Source: The Concord Principles, An Agenda for a New Democracy, # 5
, Feb 21, 2000
The economy is down, when measured by human yardsticks
Business commentators say the economy could scarcely be better. If, instead of corporate yardsticks, we use human yardsticks to measure the performance of the economy and go beyond the quantitative indices of annual economic growth, structural
deficiencies become readily evident. Despite record economic growth, corporate profits, and stock market highs year after year, a stunning array of deplorable conditions still prevails year after year. For example: - A majority of workers are making
less now, inflation adjusted, than in 1979
- Over 20% of children were growing up in poverty during the past decade
- The minimum wage is lower today, inflation-adjusted, than in 1979
- American workers are working longer
and longer hours with less time for family and community
- Consumer debt is at an all time high
- Personal bankruptcies are at a record level
- Personal savings are dropping to record lows
Source: Green Party Announcement Speech
, Feb 21, 2000
Fed worries wrongly about wage inflation over profits
Alan Greenspan, chairman of the Federal Reserve, is remarkably selective in what kind of inflation he is against.

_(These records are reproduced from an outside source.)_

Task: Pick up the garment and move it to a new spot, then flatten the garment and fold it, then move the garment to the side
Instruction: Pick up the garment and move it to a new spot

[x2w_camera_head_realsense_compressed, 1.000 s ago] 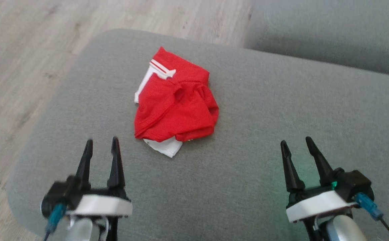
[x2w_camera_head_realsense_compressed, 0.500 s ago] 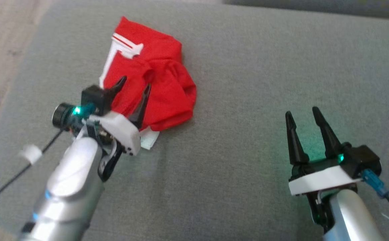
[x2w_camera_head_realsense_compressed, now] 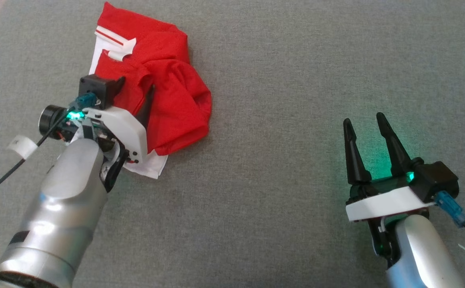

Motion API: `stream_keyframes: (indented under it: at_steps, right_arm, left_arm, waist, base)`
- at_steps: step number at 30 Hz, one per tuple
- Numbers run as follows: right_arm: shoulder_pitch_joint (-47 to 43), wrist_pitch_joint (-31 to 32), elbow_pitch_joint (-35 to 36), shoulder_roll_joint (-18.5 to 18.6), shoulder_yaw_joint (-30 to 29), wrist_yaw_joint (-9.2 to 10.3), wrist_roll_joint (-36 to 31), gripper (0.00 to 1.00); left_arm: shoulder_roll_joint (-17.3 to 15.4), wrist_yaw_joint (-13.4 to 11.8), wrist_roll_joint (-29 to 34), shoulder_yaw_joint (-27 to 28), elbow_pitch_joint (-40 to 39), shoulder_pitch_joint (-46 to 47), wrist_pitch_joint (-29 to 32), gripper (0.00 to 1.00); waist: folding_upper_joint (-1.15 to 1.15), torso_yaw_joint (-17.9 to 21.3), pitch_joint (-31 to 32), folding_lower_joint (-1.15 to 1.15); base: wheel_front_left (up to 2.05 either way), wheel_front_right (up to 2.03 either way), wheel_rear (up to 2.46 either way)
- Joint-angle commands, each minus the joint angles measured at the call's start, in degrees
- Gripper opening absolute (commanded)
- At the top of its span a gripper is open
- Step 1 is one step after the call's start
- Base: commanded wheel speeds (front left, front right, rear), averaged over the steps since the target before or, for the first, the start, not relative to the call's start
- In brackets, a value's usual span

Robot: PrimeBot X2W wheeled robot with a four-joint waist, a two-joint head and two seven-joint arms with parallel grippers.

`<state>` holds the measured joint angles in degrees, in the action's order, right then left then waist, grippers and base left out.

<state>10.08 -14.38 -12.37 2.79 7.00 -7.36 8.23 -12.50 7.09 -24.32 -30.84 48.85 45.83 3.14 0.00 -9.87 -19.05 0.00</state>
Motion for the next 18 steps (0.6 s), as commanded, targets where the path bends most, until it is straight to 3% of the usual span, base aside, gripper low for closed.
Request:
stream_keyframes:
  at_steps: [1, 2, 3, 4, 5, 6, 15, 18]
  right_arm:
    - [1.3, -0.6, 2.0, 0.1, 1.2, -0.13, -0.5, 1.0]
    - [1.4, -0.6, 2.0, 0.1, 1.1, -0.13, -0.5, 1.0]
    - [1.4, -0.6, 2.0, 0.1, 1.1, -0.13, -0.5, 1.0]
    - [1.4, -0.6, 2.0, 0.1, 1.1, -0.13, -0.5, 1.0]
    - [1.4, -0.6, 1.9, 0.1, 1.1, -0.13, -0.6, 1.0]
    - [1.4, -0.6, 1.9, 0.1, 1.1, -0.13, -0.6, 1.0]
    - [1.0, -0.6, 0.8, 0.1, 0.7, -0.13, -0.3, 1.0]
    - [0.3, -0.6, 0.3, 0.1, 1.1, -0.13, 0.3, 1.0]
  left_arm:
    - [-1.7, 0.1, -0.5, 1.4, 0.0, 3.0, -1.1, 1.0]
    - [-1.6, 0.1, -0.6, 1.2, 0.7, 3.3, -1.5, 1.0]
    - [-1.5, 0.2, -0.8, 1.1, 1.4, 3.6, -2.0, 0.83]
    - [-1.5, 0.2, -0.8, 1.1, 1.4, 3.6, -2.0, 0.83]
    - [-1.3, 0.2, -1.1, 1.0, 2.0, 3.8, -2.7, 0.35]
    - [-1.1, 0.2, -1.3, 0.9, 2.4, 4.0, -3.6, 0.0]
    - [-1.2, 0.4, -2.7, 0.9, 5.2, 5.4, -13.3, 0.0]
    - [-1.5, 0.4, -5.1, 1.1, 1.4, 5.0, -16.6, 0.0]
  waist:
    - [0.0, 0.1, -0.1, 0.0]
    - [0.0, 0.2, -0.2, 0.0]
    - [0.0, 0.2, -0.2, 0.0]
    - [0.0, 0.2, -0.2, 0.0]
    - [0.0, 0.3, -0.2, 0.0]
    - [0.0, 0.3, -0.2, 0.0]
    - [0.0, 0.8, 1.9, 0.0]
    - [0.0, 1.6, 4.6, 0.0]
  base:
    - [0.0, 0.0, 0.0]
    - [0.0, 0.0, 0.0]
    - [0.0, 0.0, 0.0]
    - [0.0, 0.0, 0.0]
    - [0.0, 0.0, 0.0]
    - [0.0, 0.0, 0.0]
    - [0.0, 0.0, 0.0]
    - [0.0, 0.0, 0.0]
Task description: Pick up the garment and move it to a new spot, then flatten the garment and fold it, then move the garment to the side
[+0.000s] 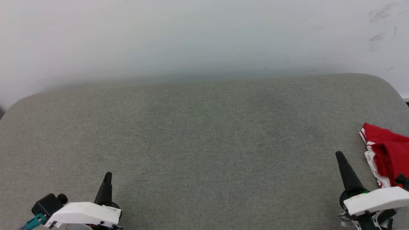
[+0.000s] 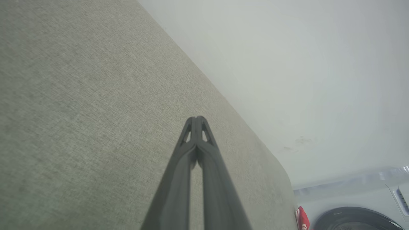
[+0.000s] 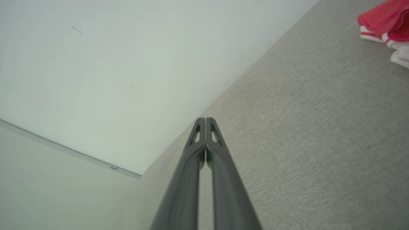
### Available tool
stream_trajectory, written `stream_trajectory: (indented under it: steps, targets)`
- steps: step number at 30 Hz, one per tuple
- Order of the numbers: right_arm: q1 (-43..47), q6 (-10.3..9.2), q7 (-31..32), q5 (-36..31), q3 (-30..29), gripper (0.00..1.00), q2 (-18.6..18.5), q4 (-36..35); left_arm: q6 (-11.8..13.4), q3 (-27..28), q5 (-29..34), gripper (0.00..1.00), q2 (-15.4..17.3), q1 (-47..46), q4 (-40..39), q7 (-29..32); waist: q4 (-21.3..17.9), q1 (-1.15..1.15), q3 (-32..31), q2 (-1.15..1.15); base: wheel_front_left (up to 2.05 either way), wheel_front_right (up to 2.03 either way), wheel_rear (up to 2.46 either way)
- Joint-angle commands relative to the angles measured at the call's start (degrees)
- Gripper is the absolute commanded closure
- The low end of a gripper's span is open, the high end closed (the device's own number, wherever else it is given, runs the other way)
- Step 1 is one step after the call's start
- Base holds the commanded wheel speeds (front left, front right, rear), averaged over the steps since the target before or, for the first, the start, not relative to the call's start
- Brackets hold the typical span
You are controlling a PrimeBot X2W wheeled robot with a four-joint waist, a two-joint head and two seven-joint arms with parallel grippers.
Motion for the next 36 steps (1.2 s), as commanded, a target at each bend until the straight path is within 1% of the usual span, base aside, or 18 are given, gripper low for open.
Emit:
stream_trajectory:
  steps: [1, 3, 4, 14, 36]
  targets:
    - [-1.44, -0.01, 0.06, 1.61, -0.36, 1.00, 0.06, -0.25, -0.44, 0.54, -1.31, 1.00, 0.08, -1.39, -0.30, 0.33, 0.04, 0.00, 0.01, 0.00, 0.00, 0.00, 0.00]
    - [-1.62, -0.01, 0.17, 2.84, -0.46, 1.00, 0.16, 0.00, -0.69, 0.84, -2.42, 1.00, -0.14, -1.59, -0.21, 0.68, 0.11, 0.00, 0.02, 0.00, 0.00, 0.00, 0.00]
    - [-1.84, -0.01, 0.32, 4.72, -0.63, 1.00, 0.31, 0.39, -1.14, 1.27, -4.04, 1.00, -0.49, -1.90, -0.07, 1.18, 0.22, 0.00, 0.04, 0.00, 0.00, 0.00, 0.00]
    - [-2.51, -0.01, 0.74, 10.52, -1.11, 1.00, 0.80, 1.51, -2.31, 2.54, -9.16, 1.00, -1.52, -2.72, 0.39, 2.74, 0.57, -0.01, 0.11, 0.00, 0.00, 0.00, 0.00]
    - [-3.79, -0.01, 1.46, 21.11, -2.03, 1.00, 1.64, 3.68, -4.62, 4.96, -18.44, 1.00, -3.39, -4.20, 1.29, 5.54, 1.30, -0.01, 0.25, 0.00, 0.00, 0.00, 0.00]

The Fed Chairman does show consistent concern about one inflationary indicator -- any rise in ordinary wages -- and he is regularly relieved
to see that they have been “stable,” even though labor’s productivity has been up sharply recently. It is clear that he loses little sleep over workers not sharing in the massive profits that their companies are reaping.
Source: In the Public Interest: “Inflation & the Federal Reserve”
, Nov 15, 1999
Spend surplus on public works & infrastructure
Strikingly absent from the debate [on spending the surplus] are recommendations on investing in a public works program. At no time in recent history has a program to construct, rebuild or repair crumbling bridges, schools, sewer lines, docks, parks, mass
transit systems, libraries, clinics, courthouses and other public amenities and infrastructure been so urgent or achievable. This-an era of burgeoning private wealth and large projected public surplus-is the time to reinvigorate our public investments.
Source: Article, “Perspectives On Federal Spending”
, Jul 27, 1999
1990s S&L crisis cost taxpayers billions
The savings and loan crisis of the late 1980s and early 1990s is probably the worst banking scandal in U.S. history. Taking advantage of the federal government's promise to insure
S & L deposits, scoundrels and reckless incompetents, pursuing risky investments or cynical Ponzi schemes, ran many of these institutions into the ground, frequently lining their own pockets in the process.
More than one thousand S & Ls closed their doors forever, requiring the federal government to create a new agency, the Resolution Trust Corporation, to manage the cleanup.
The cost of this debacle to taxpayers, who are forced to bail out this wave of crime, irresponsible speculation, and mismanagement, is in the hundreds of billions of dollars, with bills that extend into the next century.
Source: No Contest, by Ralph Nader, p. 39-40
, Dec 22, 1998
GNP fails to measure quality of life
Why don’t we analyze our economy qualitatively? And why are almost all the economic indices quantitative and oriented toward the corporate way of defining economic progress? Like the GNP: it has been going up in our country gradually for over twenty
years, but 80% of the people’s standard of living has been going down. That’s because we’re not looking at the qualitative aspects of these economic activities.For instance, if you have a lot of street crime or a lot of pollution, [dealing with those]
generates a lot of economic activity, profits, jobs, and sales. But that’s not something we really want an economy to spend its time doing. It’s necessary that it be done, but it doesn’t really advance the ability of people to buy homes or to pay for
their children’s education.
We don’t measure whether an economy is developing. We just measure whether companies are selling more, whether inventories are up or down, not whether the health, safety and economic well-being of people are being advanced.